# Make Verilog Testbench

This notebook is based on what is explained in [Finn Verilog](https://github.com/Xilinx/finn/blob/main/tutorials/fpga_flow/README.md). It allows to generate batches to test the model and take care of dimensions of .dat files.

In [None]:
import numpy as np
import os

from qonnx.core.modelwrapper import ModelWrapper

from qonnx.custom_op.registry import getCustomOp

import finn.builder.build_dataflow as build
import finn.builder.build_dataflow_config as build_cfg
import finn.util.data_packing as dpk
from qonnx.core.datatype import DataType

In [None]:
from pathlib import Path
import cv2
import my_metrics as metrics
import matplotlib.pyplot as plt

# Load Image and Label

In [None]:
def get_label(label_file):
    '''
    Receives a txt file and returns the label associated, as [smoke?, fire?]
    '''
    label_array = np.zeros((2))
    
    with open(label_file) as f:
        lines = f.readlines()
        for line in lines:
            class_id, _, _, _, _ = line.strip().split()
            class_id = int(class_id)
            if np.array_equal(label_array, np.array([1, 1])):
                break
            else:
                label_array[class_id] = 1.
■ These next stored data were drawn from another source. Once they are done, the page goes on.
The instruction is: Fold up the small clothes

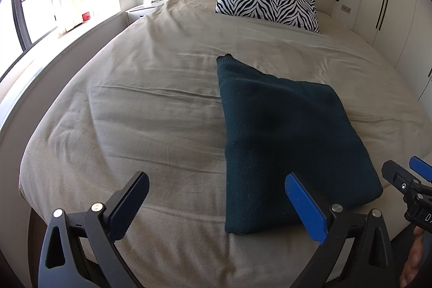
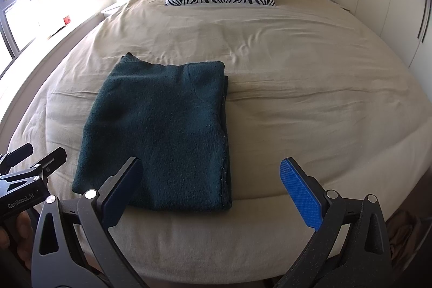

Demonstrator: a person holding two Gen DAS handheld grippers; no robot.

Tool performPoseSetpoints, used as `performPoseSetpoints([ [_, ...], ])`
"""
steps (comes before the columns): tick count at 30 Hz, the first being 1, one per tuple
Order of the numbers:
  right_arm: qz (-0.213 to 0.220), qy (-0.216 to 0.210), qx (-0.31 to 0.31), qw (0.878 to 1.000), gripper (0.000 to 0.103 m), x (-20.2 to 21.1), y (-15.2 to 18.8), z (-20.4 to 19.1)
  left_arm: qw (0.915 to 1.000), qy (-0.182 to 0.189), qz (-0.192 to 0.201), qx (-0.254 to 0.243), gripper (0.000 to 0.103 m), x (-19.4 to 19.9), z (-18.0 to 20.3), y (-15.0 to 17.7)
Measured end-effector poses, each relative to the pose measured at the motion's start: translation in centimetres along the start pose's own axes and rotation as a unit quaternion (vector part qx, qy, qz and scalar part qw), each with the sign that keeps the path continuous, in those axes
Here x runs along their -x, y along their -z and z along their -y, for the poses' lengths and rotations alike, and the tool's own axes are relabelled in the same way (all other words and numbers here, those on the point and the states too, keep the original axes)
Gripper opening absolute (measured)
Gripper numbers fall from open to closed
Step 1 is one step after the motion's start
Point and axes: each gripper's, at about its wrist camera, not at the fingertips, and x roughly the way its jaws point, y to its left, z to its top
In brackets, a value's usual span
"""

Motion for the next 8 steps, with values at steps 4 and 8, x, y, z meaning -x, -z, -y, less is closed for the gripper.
performPoseSetpoints([
  [4,-0.002,-0.001,0.000,1.000,0.103,-0.05,0.08,0.20,1.0000,0.001,0.001,-0.001,0.103,-0.10,-0.22,-0.29],
  [8,-0.005,-0.003,-0.001,1.000,0.103,-0.13,0.06,0.54,1.0000,-0.001,0.003,-0.006,0.103,-0.23,-0.25,-0.40],
])
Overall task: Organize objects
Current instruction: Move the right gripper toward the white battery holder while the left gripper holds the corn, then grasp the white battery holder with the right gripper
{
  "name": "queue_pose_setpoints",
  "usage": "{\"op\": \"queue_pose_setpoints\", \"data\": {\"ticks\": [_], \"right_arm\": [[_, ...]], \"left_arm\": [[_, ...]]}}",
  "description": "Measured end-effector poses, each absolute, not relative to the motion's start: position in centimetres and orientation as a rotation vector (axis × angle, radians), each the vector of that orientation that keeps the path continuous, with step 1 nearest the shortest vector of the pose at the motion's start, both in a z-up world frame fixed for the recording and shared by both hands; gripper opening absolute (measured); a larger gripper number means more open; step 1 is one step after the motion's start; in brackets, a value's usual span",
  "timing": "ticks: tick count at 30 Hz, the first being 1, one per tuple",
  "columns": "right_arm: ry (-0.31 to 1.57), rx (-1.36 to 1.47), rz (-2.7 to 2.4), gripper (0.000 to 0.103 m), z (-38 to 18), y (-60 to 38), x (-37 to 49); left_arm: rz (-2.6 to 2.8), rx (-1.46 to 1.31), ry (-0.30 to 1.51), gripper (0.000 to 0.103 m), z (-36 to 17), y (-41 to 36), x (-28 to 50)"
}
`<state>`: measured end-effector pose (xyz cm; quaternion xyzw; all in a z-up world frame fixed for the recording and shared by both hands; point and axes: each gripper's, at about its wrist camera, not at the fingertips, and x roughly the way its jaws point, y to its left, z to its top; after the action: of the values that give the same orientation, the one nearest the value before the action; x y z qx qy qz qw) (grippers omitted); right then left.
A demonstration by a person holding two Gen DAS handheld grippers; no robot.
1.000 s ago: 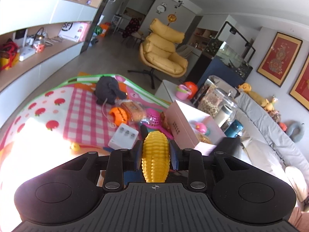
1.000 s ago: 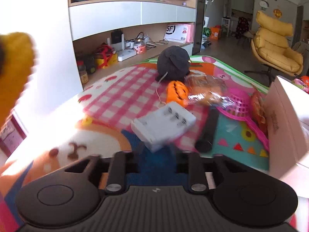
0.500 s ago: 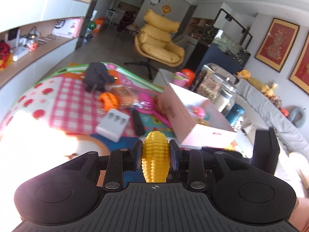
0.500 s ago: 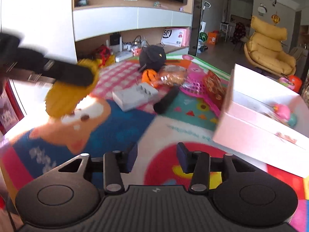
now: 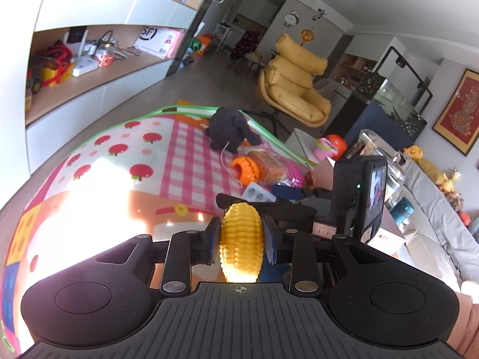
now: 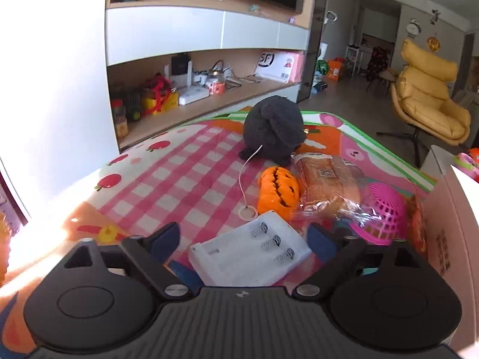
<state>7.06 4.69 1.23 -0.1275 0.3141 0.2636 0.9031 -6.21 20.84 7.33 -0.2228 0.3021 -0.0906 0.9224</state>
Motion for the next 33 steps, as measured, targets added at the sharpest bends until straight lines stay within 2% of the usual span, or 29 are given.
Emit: {"op": "queue_pose_setpoints", "data": {"ticks": [3, 6, 11, 12, 13, 14, 22, 23, 25, 28, 30, 33], "right_arm": [[0.661, -0.322, 0.558, 0.098, 0.9, 4.8, 7.1], [0.641, -0.345, 0.554, 0.087, 0.9, 4.4, 6.3], [0.642, -0.346, 0.585, 0.083, 1.6, 2.6, 3.8], [0.627, -0.358, 0.596, 0.062, 2.0, 1.9, 2.6], [0.639, -0.370, 0.612, 0.035, 2.4, 1.2, 1.4], [0.649, -0.371, 0.623, 0.029, 2.8, 0.2, 0.3], [0.625, -0.372, 0.553, 0.029, 4.0, -8.8, -6.8], [0.627, -0.346, 0.544, 0.031, 3.9, -9.5, -6.7], [0.643, -0.272, 0.541, 0.049, 3.8, -10.1, -6.3], [0.632, -0.188, 0.567, 0.066, 3.4, -8.8, -5.4], [0.613, -0.186, 0.561, 0.072, 3.1, -6.3, -4.3], [0.609, -0.197, 0.530, 0.073, 2.5, -2.6, -1.7]], "left_arm": [[-0.189, -0.468, 0.629, 0.033, 6.9, 20.9, -6.0], [-0.198, -0.467, 0.639, 0.033, 6.6, 20.5, -5.7], [-0.222, -0.442, 0.653, 0.033, 6.8, 19.2, -5.8], [-0.230, -0.432, 0.656, 0.033, 6.9, 18.9, -5.9], [-0.244, -0.418, 0.662, 0.033, 7.0, 18.4, -5.9], [-0.262, -0.399, 0.670, 0.033, 7.1, 17.8, -5.9], [-0.348, -0.318, 0.721, 0.033, 6.5, 12.1, -5.4], [-0.335, -0.319, 0.717, 0.033, 6.6, 11.7, -5.3], [-0.315, -0.334, 0.701, 0.033, 7.1, 11.6, -5.2], [-0.310, -0.335, 0.662, 0.033, 8.5, 11.9, -5.5], [-0.302, -0.333, 0.637, 0.033, 9.3, 12.2, -5.8], [-0.271, -0.356, 0.599, 0.033, 10.4, 13.1, -6.2]]}}
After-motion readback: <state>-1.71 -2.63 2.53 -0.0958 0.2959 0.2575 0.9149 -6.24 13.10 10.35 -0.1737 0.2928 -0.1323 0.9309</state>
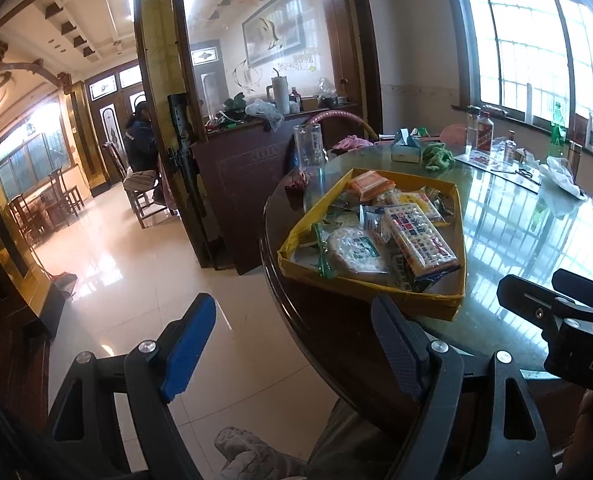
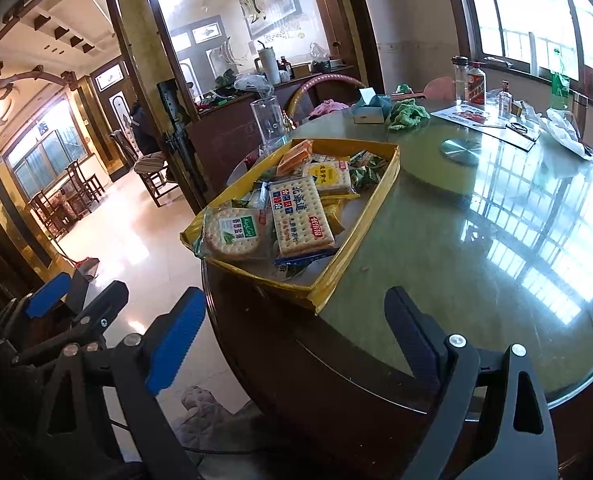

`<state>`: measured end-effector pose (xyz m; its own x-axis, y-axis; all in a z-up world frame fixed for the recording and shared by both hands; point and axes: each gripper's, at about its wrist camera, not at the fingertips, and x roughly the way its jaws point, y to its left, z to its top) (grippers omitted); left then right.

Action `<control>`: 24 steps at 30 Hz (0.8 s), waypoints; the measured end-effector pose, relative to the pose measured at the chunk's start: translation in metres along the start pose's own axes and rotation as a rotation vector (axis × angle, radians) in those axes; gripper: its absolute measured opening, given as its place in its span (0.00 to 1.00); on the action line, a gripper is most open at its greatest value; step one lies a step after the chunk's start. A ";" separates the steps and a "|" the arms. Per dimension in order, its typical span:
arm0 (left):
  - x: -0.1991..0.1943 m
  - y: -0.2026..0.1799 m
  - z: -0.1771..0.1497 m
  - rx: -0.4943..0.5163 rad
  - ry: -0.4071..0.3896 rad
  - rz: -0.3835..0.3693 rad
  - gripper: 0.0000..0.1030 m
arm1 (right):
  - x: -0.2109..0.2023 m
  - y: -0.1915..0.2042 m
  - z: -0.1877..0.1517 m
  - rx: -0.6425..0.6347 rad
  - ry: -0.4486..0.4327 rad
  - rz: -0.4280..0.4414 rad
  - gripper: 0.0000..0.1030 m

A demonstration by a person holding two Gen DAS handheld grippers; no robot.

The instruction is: Organize snacks

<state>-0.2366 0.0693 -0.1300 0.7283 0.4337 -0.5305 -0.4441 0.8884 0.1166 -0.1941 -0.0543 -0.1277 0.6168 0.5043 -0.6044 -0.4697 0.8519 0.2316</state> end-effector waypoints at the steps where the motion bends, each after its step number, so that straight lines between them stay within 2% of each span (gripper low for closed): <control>1: 0.000 0.001 0.000 -0.002 -0.001 -0.001 0.78 | 0.000 0.000 0.000 0.001 0.000 0.000 0.88; 24: 0.009 0.008 0.002 0.003 0.016 0.004 0.78 | 0.005 0.006 -0.006 0.005 0.013 -0.002 0.88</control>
<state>-0.2324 0.0802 -0.1319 0.7179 0.4351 -0.5434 -0.4457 0.8869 0.1213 -0.1977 -0.0480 -0.1341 0.6097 0.5008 -0.6144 -0.4650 0.8537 0.2343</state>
    label_array = np.expand_dims(label_array, axis=0)

    return label_array    

In [None]:
def load_image_and_label(img_file, labels_dir):
    '''
    Receives image and label files and returns the image ready for FINN and corresponding label   
    '''
    img = cv2.imread(img_file)
    img = cv2.cvtColor(img, cv2.COLOR_BGR2RGB)  
    img = cv2.resize(img, (224, 224), interpolation = cv2.INTER_LINEAR)
    img = img.copy().astype(np.float32)    
    img = np.expand_dims(img, axis=0)

    img_name = Path(img_file).stem
    label_file = labels_dir + img_name + '.txt'
    label = get_label(label_file)

    return img, label

### Images and Labels Folders

In [None]:
DS_FOLDER = '../../datasets/dfire_mini/'
DS_FOLDER += 'test/'

DS_IMGS = DS_FOLDER + 'images/'
DS_LABELS = DS_FOLDER + 'labels/'

In [None]:
IMGS_LIST = sorted([DS_IMGS + img_file for img_file in os.listdir(DS_IMGS)])

In [None]:
print(IMGS_LIST[10])

### Load Test Image and Label

IMG_BATCH controls if model is tested with only 1 image or with a batch of images. If a batch is choosen, images must be concatenated.

In [None]:
IMG_BATCH = True

### TEST
test_img_list = [IMGS_LIST[2], IMGS_LIST[9], IMGS_LIST[12], IMGS_LIST[14],
                 IMGS_LIST[18], IMGS_LIST[19], IMGS_LIST[24], IMGS_LIST[27]]

if not IMG_BATCH:
    npy_img, npy_label = load_image_and_label(
        img_file=test_img, 
        labels_dir=DS_LABELS)
else:
    npy_img, npy_label = load_image_and_label(
        img_file=test_img_list[0], 
        labels_dir=DS_LABELS)
    for i in range(len(test_img_list)):
        if i != 0:
            i_npy_img, i_npy_label = load_image_and_label(
                img_file=test_img_list[i], 
                labels_dir=DS_LABELS)
            npy_img = np.concatenate((npy_img, i_npy_img))
            npy_label = np.concatenate((npy_label, i_npy_label))    

In [None]:
print(f'Image shape = {npy_img.shape}')
print(f'Image data type = {npy_img.dtype}')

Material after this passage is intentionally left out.